Burosumab is a fibroblast growth factor 23 (FGF23) blocking antibody that binds to and inhibits the biological activity of FGF23, restoring renal phosphate reabsorption and increasing the serum concentration of 1,25 dihydroxy vitamin D. Crysvita (burosumab-twza) is indicated for the treatment of X-linked hypophosphatemia (XLH), also known as vitamin D-resistant rickets, in patients 6 months of age and older and for the treatment of FGF23-related hypophosphatemia in tumor-induced osteomalacia (TIO) associated with phosphaturic mesenchymal tumors that cannot be curatively resected or localized in adults and pediatric patients 2 years of age and older.

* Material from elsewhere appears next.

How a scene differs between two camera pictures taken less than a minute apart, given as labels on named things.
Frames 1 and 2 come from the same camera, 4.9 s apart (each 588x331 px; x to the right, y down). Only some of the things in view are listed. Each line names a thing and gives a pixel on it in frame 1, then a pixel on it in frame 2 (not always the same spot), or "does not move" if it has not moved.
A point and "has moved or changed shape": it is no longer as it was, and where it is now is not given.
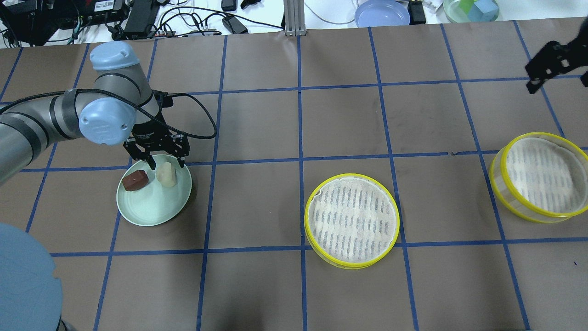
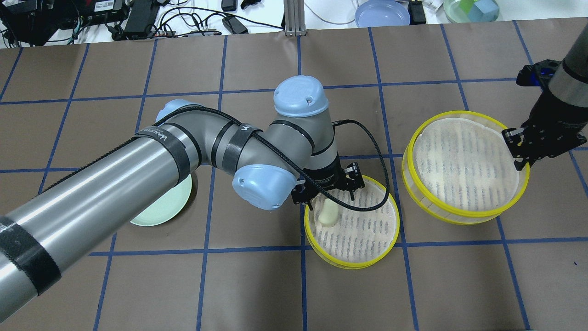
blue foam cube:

Prior authorization is required.
The use of samples by an individual will not be considered current or stable therapy to satisfy Medical Policy requirements.
Initial Evaluation
Crysvita (burosumab-twza) may be considered medically necessary when ALL of the following criteria are met:
ONE of the following:
The individualis at least 6 months of age AND has a diagnosis of X-linked Hypophosphatemia (XLH) confirmed by at least ONE of the following:
Serum fibroblast growth factor-23 (FGF23) level >30 pg/mL; OR
Mutations in the phosphate regulating gene with homology to endopeptidases located on the X chromosome (PHEX-gene); OR
The individual is at least 2 years of age AND has a diagnosis of tumor-induced osteomalacia (TIO) associated with phosphaturic mesenchymal tumors and BOTH of the following:
Serum fibroblast growth factor (FGF23) level ≥100 pg/mL; AND
The tumor cannot be curatively resected or localized;
Baseline fasting serum phosphorus level (see Policy Guidelines) is below the lower limit of the laboratory normal reference range for the individual's age;
The individual does not have severe renal impairment (defined as a glomerular filtration rate (GFR) of <30 mL/min);
The individual presents with clinical signs and symptoms of the disease (e.g., rickets, growth retardation, musculoskeletal pain, bone fractures, etc.);
The individual has not received oral phosphate and/or active vitamin D analogs (e.g. calcitriol, doxercalciferol) within 1 week prior to the start of therapy;
The prescriber is a specialist or has consulted with a specialist in an area of the individual's diagnosis (e.g., nephrologist, endocrinologist, rheumatologist, or oncologist);
The individual does not have any contraindication(s) to therapy with the requested agent; AND
The prescribed dosage is within the program quantity limits based on FDA approved labeled dosage.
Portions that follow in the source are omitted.